— TASK INSTRUCTIONS —
Copy each line of the entries that includes the word "camera".

— RECORDS FOR THIS EXERCISE —
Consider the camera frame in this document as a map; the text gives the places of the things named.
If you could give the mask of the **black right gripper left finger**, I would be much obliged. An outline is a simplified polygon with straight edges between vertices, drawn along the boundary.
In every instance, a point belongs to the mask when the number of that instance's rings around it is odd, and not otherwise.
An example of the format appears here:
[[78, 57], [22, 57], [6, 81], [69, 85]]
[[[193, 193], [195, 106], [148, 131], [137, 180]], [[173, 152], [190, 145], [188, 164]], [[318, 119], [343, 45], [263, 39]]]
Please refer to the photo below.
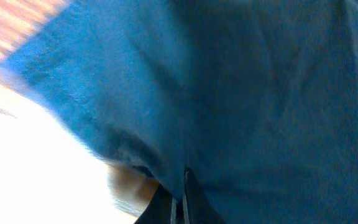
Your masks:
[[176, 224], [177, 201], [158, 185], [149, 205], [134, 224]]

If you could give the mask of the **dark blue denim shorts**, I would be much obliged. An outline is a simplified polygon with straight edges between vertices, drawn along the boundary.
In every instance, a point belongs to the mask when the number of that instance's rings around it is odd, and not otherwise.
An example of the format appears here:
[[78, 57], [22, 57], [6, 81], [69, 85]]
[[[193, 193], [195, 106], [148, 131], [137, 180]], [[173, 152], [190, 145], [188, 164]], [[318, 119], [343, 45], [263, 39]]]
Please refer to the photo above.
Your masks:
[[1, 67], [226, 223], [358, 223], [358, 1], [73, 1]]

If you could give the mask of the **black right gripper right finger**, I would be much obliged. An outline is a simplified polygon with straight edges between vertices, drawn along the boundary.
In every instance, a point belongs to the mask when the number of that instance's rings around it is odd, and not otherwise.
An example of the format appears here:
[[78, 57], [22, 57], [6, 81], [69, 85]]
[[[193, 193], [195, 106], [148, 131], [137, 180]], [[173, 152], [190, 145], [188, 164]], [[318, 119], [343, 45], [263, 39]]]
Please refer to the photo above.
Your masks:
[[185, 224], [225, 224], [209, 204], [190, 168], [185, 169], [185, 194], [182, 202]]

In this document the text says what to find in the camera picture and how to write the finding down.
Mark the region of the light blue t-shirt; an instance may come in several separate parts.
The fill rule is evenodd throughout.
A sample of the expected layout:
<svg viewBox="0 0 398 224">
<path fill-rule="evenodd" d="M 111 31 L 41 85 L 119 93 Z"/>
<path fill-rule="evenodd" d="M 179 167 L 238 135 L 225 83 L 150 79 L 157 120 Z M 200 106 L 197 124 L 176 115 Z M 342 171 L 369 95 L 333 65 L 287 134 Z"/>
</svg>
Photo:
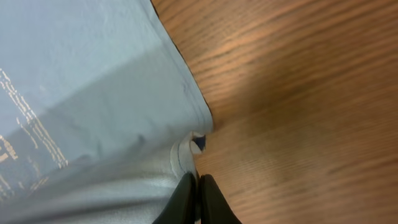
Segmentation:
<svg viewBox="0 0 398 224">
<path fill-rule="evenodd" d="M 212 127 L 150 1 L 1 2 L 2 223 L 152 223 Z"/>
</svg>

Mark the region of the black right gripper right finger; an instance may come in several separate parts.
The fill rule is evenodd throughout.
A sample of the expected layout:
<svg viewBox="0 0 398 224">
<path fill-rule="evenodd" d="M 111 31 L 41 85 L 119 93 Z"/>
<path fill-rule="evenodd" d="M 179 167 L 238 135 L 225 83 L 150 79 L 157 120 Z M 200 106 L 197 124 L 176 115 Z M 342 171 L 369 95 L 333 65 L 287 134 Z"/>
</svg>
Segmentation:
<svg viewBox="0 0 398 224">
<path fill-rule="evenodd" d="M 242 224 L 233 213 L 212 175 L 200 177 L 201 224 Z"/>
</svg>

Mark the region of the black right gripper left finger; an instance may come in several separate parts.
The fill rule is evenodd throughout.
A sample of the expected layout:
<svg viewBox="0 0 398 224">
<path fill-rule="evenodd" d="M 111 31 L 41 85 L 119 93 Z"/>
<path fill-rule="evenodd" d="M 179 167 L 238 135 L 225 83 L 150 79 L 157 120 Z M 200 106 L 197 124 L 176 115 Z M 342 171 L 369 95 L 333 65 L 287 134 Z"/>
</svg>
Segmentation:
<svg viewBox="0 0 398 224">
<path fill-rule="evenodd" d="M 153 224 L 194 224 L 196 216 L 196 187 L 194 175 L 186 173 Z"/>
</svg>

==

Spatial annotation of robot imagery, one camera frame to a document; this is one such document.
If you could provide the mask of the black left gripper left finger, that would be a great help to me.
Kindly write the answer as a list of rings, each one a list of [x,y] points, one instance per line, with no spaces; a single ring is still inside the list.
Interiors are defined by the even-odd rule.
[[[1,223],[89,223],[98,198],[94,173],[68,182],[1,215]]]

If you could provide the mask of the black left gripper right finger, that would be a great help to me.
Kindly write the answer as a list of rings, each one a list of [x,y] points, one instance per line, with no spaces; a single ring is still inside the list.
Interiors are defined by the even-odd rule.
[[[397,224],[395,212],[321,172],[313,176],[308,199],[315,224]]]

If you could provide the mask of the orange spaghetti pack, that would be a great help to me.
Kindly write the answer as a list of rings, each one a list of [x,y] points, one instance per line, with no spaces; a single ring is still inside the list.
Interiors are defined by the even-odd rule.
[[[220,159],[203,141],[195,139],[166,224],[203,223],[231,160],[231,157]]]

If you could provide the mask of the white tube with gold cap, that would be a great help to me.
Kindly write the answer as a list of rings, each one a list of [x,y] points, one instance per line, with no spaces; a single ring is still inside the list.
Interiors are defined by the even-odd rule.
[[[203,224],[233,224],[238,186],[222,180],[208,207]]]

* * *

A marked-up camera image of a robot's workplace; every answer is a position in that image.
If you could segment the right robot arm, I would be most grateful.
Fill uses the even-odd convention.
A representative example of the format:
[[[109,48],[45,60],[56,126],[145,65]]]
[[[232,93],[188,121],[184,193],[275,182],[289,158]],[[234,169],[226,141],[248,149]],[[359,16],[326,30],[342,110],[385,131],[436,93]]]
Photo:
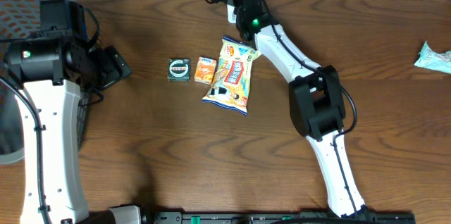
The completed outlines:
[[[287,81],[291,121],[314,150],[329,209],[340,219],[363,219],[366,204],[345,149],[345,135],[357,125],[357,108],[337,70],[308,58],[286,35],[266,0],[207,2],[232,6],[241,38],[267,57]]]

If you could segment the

— SOLVED EXERCISE —
Consider the camera frame in this document as a map; the text gives the places of the things named.
In this document the text says what to find in the camera picture and how to write the finding down.
Spatial annotation of robot imagery, one camera frame to a document; this is one such document.
A marked-up camera image of a robot's workplace; every answer is a position in that image.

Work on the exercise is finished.